Auditor market share is extremely concentrated in the Netherlands due to the dwindling number of audit firms registered to audit public interest entities (PIEs). In 2018, there were nine audit firms licensed to audit PIEs. However, in the past year, three have chosen to leave the PIE market, leaving both listed and non-listed PIEs searching for new auditors long before the mandatory rotation. Following Regulation (EU) No 537/2014 of the European Parliament, companies in the Netherlands must rotate their auditor every ten years; a three-year cooling off period is also required before a previously engaged auditor may be re-hired.

The graph below shows the number of listed PIEs audited by the nine PIE auditors over a three-year period. As you can see, it’s a very top-heavy concentration, as the Big Four controlled the majority of the market even prior to the departure of the three auditors.

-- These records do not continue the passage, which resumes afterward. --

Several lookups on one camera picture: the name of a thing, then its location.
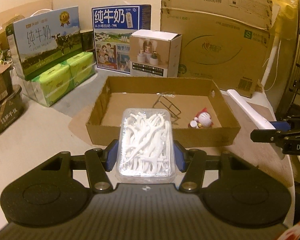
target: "bolt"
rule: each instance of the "bolt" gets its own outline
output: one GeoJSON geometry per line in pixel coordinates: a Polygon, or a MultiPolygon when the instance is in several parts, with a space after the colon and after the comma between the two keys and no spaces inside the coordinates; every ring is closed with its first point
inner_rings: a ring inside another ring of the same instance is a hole
{"type": "Polygon", "coordinates": [[[181,187],[185,190],[194,190],[198,187],[198,185],[195,182],[187,181],[182,183],[181,187]]]}
{"type": "Polygon", "coordinates": [[[94,188],[97,190],[106,190],[108,188],[110,188],[110,184],[104,181],[101,182],[97,182],[96,184],[94,184],[94,188]]]}

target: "cardboard tray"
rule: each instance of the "cardboard tray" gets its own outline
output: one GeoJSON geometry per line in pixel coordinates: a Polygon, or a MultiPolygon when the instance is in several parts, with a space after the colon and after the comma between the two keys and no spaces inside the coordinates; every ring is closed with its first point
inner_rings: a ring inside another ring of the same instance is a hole
{"type": "MultiPolygon", "coordinates": [[[[240,125],[220,90],[210,79],[108,77],[95,102],[86,127],[95,145],[119,138],[122,113],[127,108],[152,108],[160,94],[181,111],[172,125],[173,139],[184,147],[215,147],[233,143],[240,125]],[[188,123],[207,108],[212,128],[190,129],[188,123]]],[[[156,108],[164,108],[160,103],[156,108]]]]}

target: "gift box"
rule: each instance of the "gift box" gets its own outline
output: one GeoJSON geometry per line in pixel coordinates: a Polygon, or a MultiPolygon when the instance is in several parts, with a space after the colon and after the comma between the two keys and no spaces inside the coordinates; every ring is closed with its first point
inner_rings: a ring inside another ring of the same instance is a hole
{"type": "Polygon", "coordinates": [[[177,77],[182,36],[139,30],[130,37],[132,76],[177,77]]]}
{"type": "Polygon", "coordinates": [[[78,7],[19,20],[6,34],[17,75],[25,80],[82,51],[78,7]]]}
{"type": "Polygon", "coordinates": [[[92,8],[94,42],[99,68],[130,73],[130,36],[150,30],[151,5],[92,8]]]}

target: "white pipe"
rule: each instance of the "white pipe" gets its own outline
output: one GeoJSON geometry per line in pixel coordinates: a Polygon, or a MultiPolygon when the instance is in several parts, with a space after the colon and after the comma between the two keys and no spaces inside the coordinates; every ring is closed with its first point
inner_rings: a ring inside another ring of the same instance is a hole
{"type": "Polygon", "coordinates": [[[268,64],[267,64],[265,73],[263,75],[262,81],[261,81],[261,84],[263,85],[263,87],[266,85],[268,76],[270,74],[270,71],[271,71],[271,68],[272,68],[272,65],[273,65],[275,55],[277,54],[279,41],[280,41],[280,36],[279,36],[279,34],[276,34],[274,36],[274,41],[273,41],[272,49],[271,49],[271,52],[270,52],[270,57],[269,57],[269,60],[268,60],[268,64]]]}
{"type": "Polygon", "coordinates": [[[275,129],[274,126],[261,114],[257,113],[234,89],[227,90],[227,94],[237,103],[238,106],[247,114],[258,129],[275,129]]]}

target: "pure milk box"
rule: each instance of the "pure milk box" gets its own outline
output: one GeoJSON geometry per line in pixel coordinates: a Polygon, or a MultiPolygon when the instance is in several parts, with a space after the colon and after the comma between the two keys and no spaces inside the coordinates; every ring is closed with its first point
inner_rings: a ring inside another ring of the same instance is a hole
{"type": "Polygon", "coordinates": [[[82,51],[78,6],[19,20],[6,34],[16,72],[25,80],[82,51]]]}
{"type": "Polygon", "coordinates": [[[150,30],[151,5],[92,8],[98,68],[130,74],[130,36],[150,30]]]}

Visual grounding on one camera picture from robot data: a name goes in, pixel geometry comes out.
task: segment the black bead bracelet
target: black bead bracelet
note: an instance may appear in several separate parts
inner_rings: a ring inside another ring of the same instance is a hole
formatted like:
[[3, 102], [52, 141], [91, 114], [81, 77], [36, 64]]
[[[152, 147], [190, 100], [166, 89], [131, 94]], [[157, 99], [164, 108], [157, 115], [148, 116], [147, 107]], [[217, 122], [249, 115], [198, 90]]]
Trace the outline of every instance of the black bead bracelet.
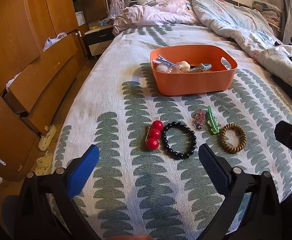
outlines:
[[[166, 136], [166, 132], [170, 129], [170, 128], [177, 128], [179, 130], [181, 130], [183, 133], [188, 133], [188, 135], [191, 138], [191, 143], [190, 143], [190, 148], [189, 151], [186, 152], [185, 154], [182, 153], [178, 153], [175, 152], [172, 148], [170, 148], [169, 144], [168, 144], [168, 140], [167, 140], [167, 136]], [[162, 142], [163, 142], [163, 148], [165, 151], [167, 151], [167, 153], [172, 156], [172, 158], [174, 159], [188, 159], [191, 155], [194, 154], [194, 150], [196, 148], [196, 136], [195, 136], [195, 132], [191, 131], [189, 127], [187, 127], [185, 124], [182, 124], [181, 122], [172, 122], [172, 123], [168, 123], [167, 125], [165, 125], [164, 129], [161, 131], [161, 138], [162, 138]]]

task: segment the finger
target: finger
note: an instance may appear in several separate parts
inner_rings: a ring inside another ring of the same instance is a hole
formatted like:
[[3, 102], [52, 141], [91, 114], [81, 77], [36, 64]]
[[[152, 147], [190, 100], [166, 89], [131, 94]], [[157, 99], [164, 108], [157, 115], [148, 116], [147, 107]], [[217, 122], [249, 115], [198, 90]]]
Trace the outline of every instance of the finger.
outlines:
[[107, 240], [153, 240], [151, 236], [137, 235], [137, 236], [113, 236]]

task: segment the nightstand drawer
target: nightstand drawer
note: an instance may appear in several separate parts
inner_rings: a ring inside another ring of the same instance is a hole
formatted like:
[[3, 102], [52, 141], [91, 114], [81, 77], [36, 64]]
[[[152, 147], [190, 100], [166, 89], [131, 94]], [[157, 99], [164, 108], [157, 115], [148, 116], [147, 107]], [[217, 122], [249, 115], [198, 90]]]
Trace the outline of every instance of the nightstand drawer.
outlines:
[[112, 43], [113, 41], [104, 41], [101, 43], [89, 45], [89, 49], [91, 52], [92, 56], [100, 55], [103, 54], [104, 51], [108, 48], [108, 46]]
[[112, 41], [114, 38], [113, 28], [107, 28], [100, 30], [99, 32], [86, 34], [86, 41], [88, 45], [93, 45], [104, 41]]

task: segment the star print
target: star print
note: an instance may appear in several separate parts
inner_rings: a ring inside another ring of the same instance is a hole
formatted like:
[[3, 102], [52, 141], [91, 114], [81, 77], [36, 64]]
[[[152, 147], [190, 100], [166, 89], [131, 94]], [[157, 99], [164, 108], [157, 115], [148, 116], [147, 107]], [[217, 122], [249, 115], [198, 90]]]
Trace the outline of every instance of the star print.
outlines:
[[289, 83], [292, 83], [292, 77], [291, 76], [288, 76], [287, 80], [288, 80]]

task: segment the wooden floor
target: wooden floor
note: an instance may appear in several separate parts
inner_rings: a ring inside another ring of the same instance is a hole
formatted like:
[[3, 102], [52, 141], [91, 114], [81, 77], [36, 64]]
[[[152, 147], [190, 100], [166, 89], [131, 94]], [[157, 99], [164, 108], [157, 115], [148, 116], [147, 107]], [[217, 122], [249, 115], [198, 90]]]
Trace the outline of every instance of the wooden floor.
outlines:
[[[78, 94], [82, 84], [86, 80], [87, 76], [89, 75], [90, 71], [94, 67], [96, 63], [96, 60], [90, 60], [87, 62], [87, 64], [82, 68], [82, 70], [79, 72], [78, 76], [76, 77], [75, 81], [73, 82], [72, 86], [68, 90], [66, 96], [64, 97], [62, 103], [60, 104], [56, 115], [52, 121], [52, 124], [54, 124], [57, 127], [57, 133], [54, 136], [51, 144], [49, 145], [48, 152], [54, 153], [57, 141], [60, 135], [60, 131], [62, 129], [62, 126], [64, 124], [64, 121], [67, 117], [67, 114], [70, 110], [71, 105], [73, 104], [73, 101]], [[34, 171], [36, 168], [36, 165], [32, 167], [32, 171]], [[1, 218], [1, 204], [3, 199], [8, 195], [19, 195], [19, 192], [21, 190], [23, 181], [20, 182], [6, 182], [5, 185], [0, 185], [0, 224], [5, 229], [2, 218]]]

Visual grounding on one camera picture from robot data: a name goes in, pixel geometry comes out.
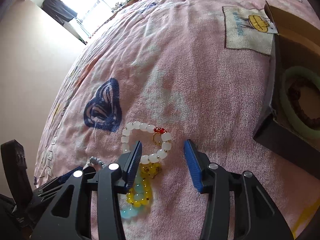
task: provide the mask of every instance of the white bead bracelet
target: white bead bracelet
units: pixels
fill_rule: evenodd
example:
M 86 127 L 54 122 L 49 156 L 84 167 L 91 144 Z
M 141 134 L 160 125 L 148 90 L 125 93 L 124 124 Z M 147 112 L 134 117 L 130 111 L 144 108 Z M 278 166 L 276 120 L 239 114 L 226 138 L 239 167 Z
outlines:
M 152 124 L 141 123 L 139 121 L 127 123 L 125 129 L 122 130 L 123 136 L 121 137 L 121 142 L 122 142 L 123 153 L 131 152 L 130 146 L 129 146 L 129 136 L 130 136 L 131 130 L 133 129 L 140 129 L 143 132 L 147 131 L 149 133 L 153 133 L 153 138 L 152 138 L 153 142 L 156 145 L 161 146 L 161 149 L 154 154 L 142 155 L 140 163 L 142 164 L 156 163 L 159 160 L 162 160 L 165 157 L 167 157 L 168 155 L 167 152 L 171 149 L 171 139 L 172 139 L 171 133 L 167 132 L 164 128 L 156 127 Z M 163 141 L 162 144 L 160 142 L 155 142 L 154 138 L 156 134 L 161 135 L 161 139 Z

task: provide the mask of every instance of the bed
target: bed
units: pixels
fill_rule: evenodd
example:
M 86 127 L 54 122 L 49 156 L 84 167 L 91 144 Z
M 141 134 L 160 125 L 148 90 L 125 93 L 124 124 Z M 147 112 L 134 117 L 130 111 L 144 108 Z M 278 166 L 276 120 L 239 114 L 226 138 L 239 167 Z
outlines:
M 252 139 L 274 30 L 257 34 L 243 15 L 266 17 L 265 1 L 320 28 L 307 0 L 139 0 L 119 12 L 60 88 L 39 145 L 37 186 L 90 156 L 114 162 L 126 124 L 152 123 L 170 131 L 172 149 L 151 180 L 152 204 L 123 221 L 128 240 L 198 239 L 207 196 L 189 175 L 189 138 L 227 171 L 252 171 L 298 235 L 319 205 L 320 182 Z M 129 143 L 136 140 L 143 154 L 156 150 L 151 135 L 136 131 Z M 124 196 L 120 203 L 128 205 Z M 94 209 L 91 223 L 97 239 Z

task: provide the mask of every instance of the jade bangle
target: jade bangle
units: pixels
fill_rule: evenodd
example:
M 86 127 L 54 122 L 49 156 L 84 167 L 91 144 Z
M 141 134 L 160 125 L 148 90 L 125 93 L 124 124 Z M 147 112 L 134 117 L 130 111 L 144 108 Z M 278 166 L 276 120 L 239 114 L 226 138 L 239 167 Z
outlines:
M 281 88 L 280 88 L 280 103 L 284 110 L 285 115 L 288 118 L 289 123 L 293 126 L 293 128 L 304 138 L 309 139 L 317 139 L 320 138 L 320 130 L 313 130 L 306 126 L 303 121 L 300 120 L 300 118 L 295 113 L 294 109 L 291 106 L 291 103 L 289 101 L 289 98 L 287 96 L 286 90 L 285 90 L 285 82 L 287 79 L 292 78 L 294 76 L 300 76 L 304 77 L 308 80 L 310 80 L 320 91 L 320 77 L 314 73 L 313 71 L 300 67 L 295 66 L 288 68 L 283 76 L 282 76 L 282 82 L 281 82 Z

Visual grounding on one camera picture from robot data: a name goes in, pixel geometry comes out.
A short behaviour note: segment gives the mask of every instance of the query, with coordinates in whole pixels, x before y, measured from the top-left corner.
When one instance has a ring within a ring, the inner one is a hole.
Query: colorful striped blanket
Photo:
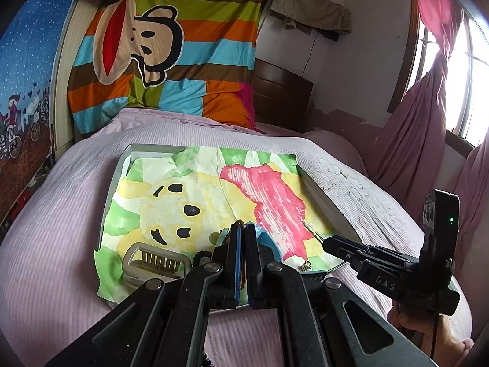
[[[254,128],[251,73],[267,0],[120,0],[101,8],[73,64],[68,101],[82,134],[123,107]]]

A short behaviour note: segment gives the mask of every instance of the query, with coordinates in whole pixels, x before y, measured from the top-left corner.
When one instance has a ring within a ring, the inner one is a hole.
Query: pink curtain
[[[484,142],[470,152],[454,193],[460,198],[459,238],[455,272],[461,272],[489,199],[489,131]]]
[[[370,179],[421,220],[445,144],[448,58],[463,11],[456,0],[417,0],[421,20],[440,51],[433,67],[404,96],[366,158]]]

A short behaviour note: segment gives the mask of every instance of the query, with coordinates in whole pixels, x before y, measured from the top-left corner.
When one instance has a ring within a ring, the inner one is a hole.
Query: red monkey mouth
[[[127,0],[122,0],[108,21],[102,44],[102,60],[106,76],[111,72],[117,57],[126,14]]]

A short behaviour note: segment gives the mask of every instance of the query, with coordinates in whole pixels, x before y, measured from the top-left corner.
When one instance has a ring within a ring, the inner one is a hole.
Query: bed
[[[264,136],[190,115],[123,109],[63,155],[0,246],[0,330],[26,367],[43,365],[110,311],[96,295],[93,250],[108,184],[130,143],[295,154],[363,242],[407,254],[422,246],[422,231],[392,197],[307,139]],[[351,268],[333,275],[385,316],[390,300],[356,280]],[[465,338],[471,317],[461,298],[450,321],[456,336]],[[278,334],[270,335],[276,324],[271,311],[218,315],[209,322],[205,349],[217,365],[258,365],[256,355],[263,355],[263,363],[279,366]]]

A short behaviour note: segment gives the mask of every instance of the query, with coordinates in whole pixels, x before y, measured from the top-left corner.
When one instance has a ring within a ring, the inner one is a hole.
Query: small gold object
[[[309,261],[306,261],[302,264],[302,266],[299,266],[299,270],[301,272],[307,272],[312,270],[312,265]]]

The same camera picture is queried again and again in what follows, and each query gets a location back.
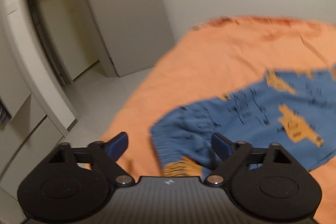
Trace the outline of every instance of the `orange patch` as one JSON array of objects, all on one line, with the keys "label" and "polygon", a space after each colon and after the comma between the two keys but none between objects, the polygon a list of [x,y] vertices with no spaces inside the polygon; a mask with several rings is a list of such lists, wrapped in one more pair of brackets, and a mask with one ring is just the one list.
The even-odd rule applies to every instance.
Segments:
[{"label": "orange patch", "polygon": [[331,73],[333,80],[336,81],[336,69],[331,69],[330,73]]},{"label": "orange patch", "polygon": [[279,91],[287,91],[290,94],[296,94],[295,89],[283,81],[280,77],[277,77],[273,70],[269,70],[266,74],[267,85],[272,86]]},{"label": "orange patch", "polygon": [[299,76],[302,74],[305,74],[310,80],[314,80],[314,75],[309,69],[304,69],[304,70],[296,69],[295,73]]},{"label": "orange patch", "polygon": [[279,106],[280,112],[283,114],[279,118],[279,122],[283,125],[288,137],[293,143],[308,139],[317,147],[324,144],[324,140],[307,124],[304,118],[295,114],[293,110],[289,109],[286,105]]},{"label": "orange patch", "polygon": [[222,101],[231,100],[230,96],[227,93],[223,93],[223,94],[219,95],[218,98],[221,99]]},{"label": "orange patch", "polygon": [[167,164],[163,170],[164,177],[200,177],[202,175],[202,166],[183,156],[182,160]]}]

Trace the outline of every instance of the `metal screw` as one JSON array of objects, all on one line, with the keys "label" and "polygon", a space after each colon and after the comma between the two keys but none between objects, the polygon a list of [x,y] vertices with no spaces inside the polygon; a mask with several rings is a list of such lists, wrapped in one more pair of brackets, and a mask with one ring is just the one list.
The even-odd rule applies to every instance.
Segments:
[{"label": "metal screw", "polygon": [[224,178],[218,175],[212,175],[207,178],[207,181],[211,184],[220,184],[224,181]]},{"label": "metal screw", "polygon": [[128,176],[128,175],[122,175],[122,176],[118,176],[116,179],[116,182],[118,182],[119,184],[129,184],[133,181],[132,177]]}]

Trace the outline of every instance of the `doorway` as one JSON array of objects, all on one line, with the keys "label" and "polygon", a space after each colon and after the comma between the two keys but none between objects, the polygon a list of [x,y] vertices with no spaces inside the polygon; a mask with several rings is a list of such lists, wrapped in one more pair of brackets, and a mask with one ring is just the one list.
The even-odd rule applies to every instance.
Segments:
[{"label": "doorway", "polygon": [[78,0],[27,0],[41,47],[61,86],[100,60]]},{"label": "doorway", "polygon": [[40,40],[42,49],[48,59],[48,62],[61,86],[71,84],[71,80],[67,75],[63,65],[59,61],[59,57],[53,47],[50,35],[43,21],[38,0],[27,0],[31,19],[33,21],[37,36]]}]

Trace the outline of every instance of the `logo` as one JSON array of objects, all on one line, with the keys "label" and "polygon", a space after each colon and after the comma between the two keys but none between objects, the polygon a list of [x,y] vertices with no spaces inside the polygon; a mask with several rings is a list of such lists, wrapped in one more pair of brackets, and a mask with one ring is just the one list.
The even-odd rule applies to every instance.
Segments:
[{"label": "logo", "polygon": [[165,183],[166,183],[167,185],[171,185],[171,184],[173,184],[174,182],[175,182],[175,181],[173,181],[172,179],[165,181]]}]

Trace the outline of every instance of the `cabinet door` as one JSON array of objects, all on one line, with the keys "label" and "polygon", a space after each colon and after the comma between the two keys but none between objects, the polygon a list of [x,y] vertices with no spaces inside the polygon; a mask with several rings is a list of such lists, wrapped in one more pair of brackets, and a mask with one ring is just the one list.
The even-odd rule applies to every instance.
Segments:
[{"label": "cabinet door", "polygon": [[46,116],[33,95],[29,96],[13,120],[0,130],[0,177],[29,134]]},{"label": "cabinet door", "polygon": [[46,118],[16,154],[0,182],[0,187],[17,199],[16,191],[21,181],[50,153],[62,137],[53,123]]},{"label": "cabinet door", "polygon": [[162,0],[89,0],[119,76],[151,67],[174,45]]},{"label": "cabinet door", "polygon": [[0,26],[0,98],[12,118],[30,95]]},{"label": "cabinet door", "polygon": [[18,201],[0,188],[0,223],[21,224],[25,219]]}]

So far, the 2019 annual reports show an increase in the number of clients audited by KPMG. However, because several companies have delayed publishing their reports, the current data for 2019 only represents a partial year. We can expect the number audited by the Big Four to continue to grow as these annual reports are published.  

Some companies have been unable to obtain a new auditor and have had to postpone publishing their annual reports, while some have resorted to extending their financial year. Value8 NV, a company listed on Euronext Amsterdam, lost Accon after only two years of statutory auditing. In its 2019 annual report Value8 explains:

“Due to the limited number of PIE accountants and the limited available capacity, it proved impossible to attract a new accountant for the current financial year. Value8 received much support from other listed small caps that faced the same problems. On December 27, 2019, Value8 received approval from the General Meeting of Shareholders to extend the financial year to the end of 2020. This has created more time to appoint a PIE accountant for the audit of the 2019/2020 financial statements. Given the circumstances, no alternative was available”1

Similarly, AND International Publishers, also listed on Euronext Amsterdam, is in the same position since Grant Thornton decided to leave the PIE market after auditing the company for just one year. AND International Publishers stated in its 2019 annual report:

“As communicated to the markets by press release on 5 March 2020, AND has been unable to find an OOB-licensed auditor for the Annual Report 2019.2 As a result, the Annual Report was produced by company Management but without the normal audit process. The Supervisory Board has focused on ensuring that the Accounts were drawn up in accordance with all applicable laws and regulations as well as in accordance with past practices, which were audited and approved at the time. Particular attention was given to the impairment test on the company’s intangible assets.”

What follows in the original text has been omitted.